Continental confirme la fermeture de Clairoix
Arguant d'une "chute libre" de la demande en pneus, l'équipementier allemand a annoncé ce mercredi la fermeture de deux sites de production de pneumatiques en Europe. Parmi eux, le site français de Clairoix, dans l'Oise, depuis des semaines déjà sur la sellette.
Source : AFP-Johanna LeguerreClairoix c'est bel et bien fini. L'équipementier allemand Continental a annoncé ce mercredi la fermeture de deux sites de production de pneus en Europe. Parmi eux, le site français de Clairoix dont les syndicats redoutaient la fermeture depuis plusieurs semaines. Et ce, en dépit d'importantes concessions déjà acceptées par ses 1.120 salariés et de la mobilisation syndicale, médiatique et politique accompagnant ce dossier. Une fermeture serait "une trahison", avait en effet récemment averti le secrétaire d'Etat français à l'Industrie Luc Chatel.
Outre le site français dont la production devrait cesser d'ici à mars 2010, sera également fermé un site de production allemand de pneus pour poids-lourds implanté à Hanovre, berceau de l'entreprise et employant 780 personnes.
"Il n'y a malheureusement pas d'alternative", a expliqué Hans-Joachim Nikolin, membre du directoire en charge de l'activité de pneumatiques, dans un communiqué justifiant notamment ces mesures par la chute de la demande européenne en pneus pour véhicules particuliers, de plus de 30% sur les deux premiers mois de l'année.
"Face aux tendances clairement négatives du marché, il faut s'attendre à ce que pour la seule année en cours, la production dans les usines de pneumatiques du groupe en Europe, chute d'environ 15 millions de pneus tourisme et 1,7 million de pneus utilitaires", a encore averti le groupe avant de préciser qu'il ne "s'attendait pas non plus à que le marché connaisse d'amélioration notable" suffisante pour lui permettre d'absorber ces surcapacités liées à "la chute libre" de la demande en première monte et à un marché du remplacement stagnant".
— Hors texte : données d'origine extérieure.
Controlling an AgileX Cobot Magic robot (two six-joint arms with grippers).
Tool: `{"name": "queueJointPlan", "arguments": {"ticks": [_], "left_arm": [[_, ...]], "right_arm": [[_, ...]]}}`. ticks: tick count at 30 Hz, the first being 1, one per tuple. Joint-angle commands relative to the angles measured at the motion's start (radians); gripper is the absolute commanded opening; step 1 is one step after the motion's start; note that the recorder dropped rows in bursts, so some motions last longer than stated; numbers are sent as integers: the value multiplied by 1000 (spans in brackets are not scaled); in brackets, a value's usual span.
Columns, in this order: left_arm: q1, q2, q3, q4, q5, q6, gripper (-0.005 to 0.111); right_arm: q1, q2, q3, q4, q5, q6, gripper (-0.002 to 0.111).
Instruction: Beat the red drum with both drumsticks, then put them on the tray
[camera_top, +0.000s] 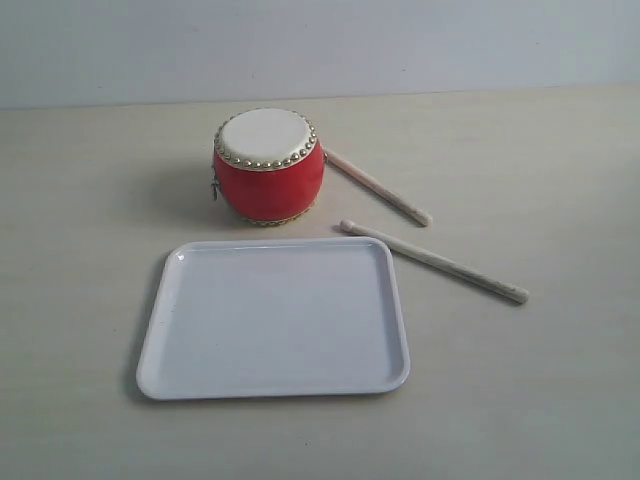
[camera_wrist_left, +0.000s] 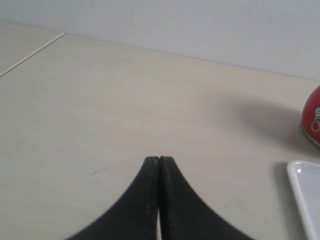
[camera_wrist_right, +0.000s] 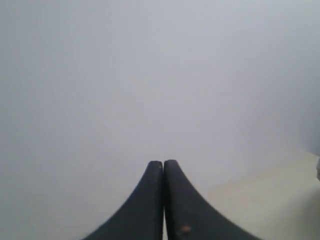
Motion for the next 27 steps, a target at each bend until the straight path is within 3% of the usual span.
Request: {"name": "queueJointPlan", "arguments": {"ticks": [1,3,8,14,22,27], "left_arm": [[2,-6,3,-6,-5,0,0],[2,-6,3,-6,-5,0,0],[2,-6,3,-6,-5,0,0],[2,-6,3,-6,-5,0,0],[2,-6,3,-6,-5,0,0],[2,-6,3,-6,-5,0,0]], "right_arm": [[-6,-6,5,48,-243,86,0],[-6,-6,-6,39,-270,140,0],[-6,102,-195,-41,-128,208,0],[-4,487,-514,-124,148,205,0],[-4,1005,-908,-102,568,39,0],[-4,1249,-1101,64,800,-206,0]]}}
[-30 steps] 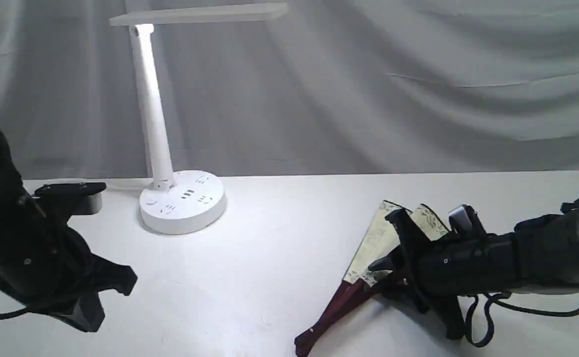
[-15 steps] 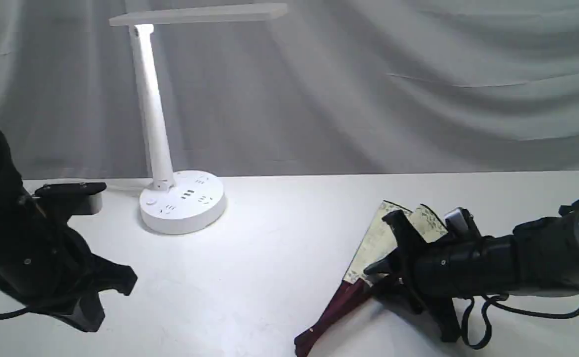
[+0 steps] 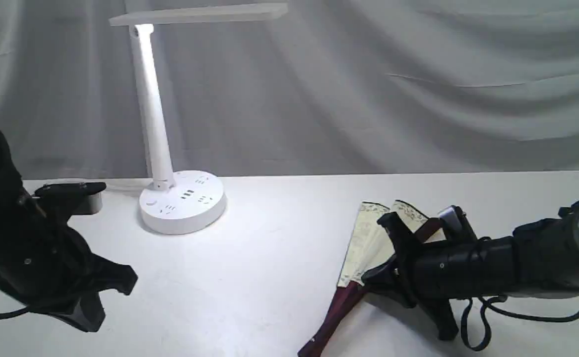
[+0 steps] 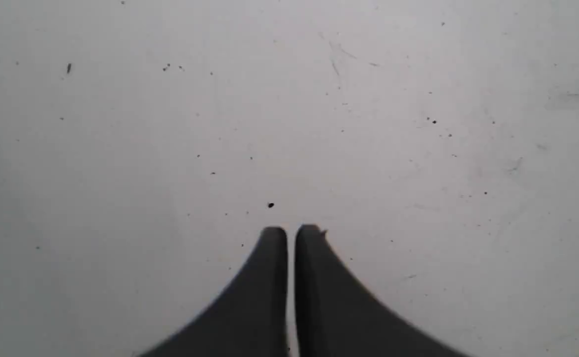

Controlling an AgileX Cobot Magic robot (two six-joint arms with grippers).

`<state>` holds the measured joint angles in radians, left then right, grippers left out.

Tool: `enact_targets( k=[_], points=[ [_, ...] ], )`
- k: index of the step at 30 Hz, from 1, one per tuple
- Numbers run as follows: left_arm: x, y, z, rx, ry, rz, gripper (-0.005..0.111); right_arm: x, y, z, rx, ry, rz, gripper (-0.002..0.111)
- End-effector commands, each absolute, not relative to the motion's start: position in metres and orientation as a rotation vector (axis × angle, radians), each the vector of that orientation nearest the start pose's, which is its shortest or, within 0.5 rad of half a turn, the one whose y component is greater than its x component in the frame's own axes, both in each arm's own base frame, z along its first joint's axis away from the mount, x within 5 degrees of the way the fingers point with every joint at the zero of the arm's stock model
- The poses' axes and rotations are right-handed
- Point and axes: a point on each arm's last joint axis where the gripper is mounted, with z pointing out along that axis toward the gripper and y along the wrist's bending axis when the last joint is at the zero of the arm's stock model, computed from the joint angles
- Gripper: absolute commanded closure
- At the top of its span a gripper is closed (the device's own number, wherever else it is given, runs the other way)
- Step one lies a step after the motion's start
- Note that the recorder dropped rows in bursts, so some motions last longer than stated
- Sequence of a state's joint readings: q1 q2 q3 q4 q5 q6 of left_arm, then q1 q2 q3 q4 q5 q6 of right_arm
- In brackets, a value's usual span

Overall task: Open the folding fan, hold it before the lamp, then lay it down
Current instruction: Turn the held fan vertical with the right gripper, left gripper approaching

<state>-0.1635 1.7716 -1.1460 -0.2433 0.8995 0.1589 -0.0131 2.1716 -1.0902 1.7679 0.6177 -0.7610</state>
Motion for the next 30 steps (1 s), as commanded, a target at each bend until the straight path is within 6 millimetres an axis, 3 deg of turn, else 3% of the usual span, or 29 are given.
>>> enact_targets(
  k=[1, 14, 22, 30],
  points=[
    [0.326, -0.071, 0.196, 0.267, 2.967, -0.309, 0.107, 0.393, 0.046, 0.072, 0.956, 2.407, 1.180, 0.108],
    [0.326, -0.071, 0.196, 0.270, 2.967, -0.309, 0.107, 0.389, 0.025, 0.093, 0.646, 2.278, 1.489, 0.108],
    [0.326, -0.071, 0.196, 0.266, 2.964, -0.308, 0.107, 0.386, 0.030, 0.102, 0.473, 2.223, 1.587, 0.108],
    [0.326, -0.071, 0.196, 0.304, 2.957, -0.305, 0.107, 0.384, 0.033, 0.106, 0.416, 2.191, 1.650, 0.108]
  ],
)
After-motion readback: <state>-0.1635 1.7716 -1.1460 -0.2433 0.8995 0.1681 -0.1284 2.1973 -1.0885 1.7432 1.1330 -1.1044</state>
Clairoix : le site le plus cher du groupe
Le couperet est donc tombé sur Clairoix ravivant d'emblée la colère des syndicats. "Cette nouvelle est catastrophique, on a alerté maintes et maintes fois sur les dommages collatéraux que cela allait provoquer. Imaginez, plus de mille suppressions d'emplois sur un département. Il n'y a pas de mots. La direction a tellement été manipulatrice", a expliqué à l'AFP le responsable Picardie de la fédération Chimie Energie CFDT, Sylvain Bellemère. Depuis le mois de novembre on avait l'information par les syndicats allemands, on nous a pris pour des menteurs. Cela va créer des dommages catastrophiques. Il n'y a pas de travail, plus d'une trentaine d'entreprises sont menacées dans la région, comment vont-ils reclasser les gens alors que des milliers d'intérimaires sont sans travail?". Tandis que Philippe Bernacki, délégué CFDT de l'usine picarde avertissait "On est tous convoqué à 12H45, il paraît que le grand chef allemand est là, je vais vous dire franchement que si c'est ça, ça va chauffer".
Début dernier, devant la montée de l'inquiétude du personnel, le directeur de l'usine, Louis Forzy avait reconnu que l'"éventualité" d'une fermeture de Clairoix " être prise au sérieux", le niveau de demande de ses clients étant "très faible par rapport à l'année dernière". "L'écart entre la demande et la capacité de production est important " avait encore jugé le directeur, ajoutant encore que Clairoix était le site" le plus cher du groupe " .
Estimant que cependant Continental " comme toute entreprise, doit toujours avoir à l'étude tous les scénarios possibles ", le directeur avait également promis que l'entreprise répondrait aux questions des organisations syndicales qui ont lancé une procédure d'alerte, lors d'un comité central d'entreprise (CCE) prévu le 16 mars à Reims.
L'usine, qui produisait en 2008 un peu moins de 7 millions de pneus, a revu sa production pour 2009 à la baisse, à 5,15 millions de pneus, selon des chiffres de la direction. Selon le plan proposé par cette dernière aux représentants du personnel, l'arrêt total de la production, qui n'interviendrait pas avant un an, devrait avoir lieu en deux phases, afin de faciliter les recherches d'emplois des salariés affectés : une première phase de 650 départs aurait lieu en octobre 2009 suivie de 450 dépars en mars 2010. A terme, ne resterait ainsi sur le site picard que des activités de marketing et de distribution employant 175 salariés.
Par ailleurs, la production de pneus devrait aussi être fortement réduite sur le site de Puchov en Slovaquie. où les salariés verront leur temps de travail réduit d'un quart à 30 heures par semaine sans compensation de salaire.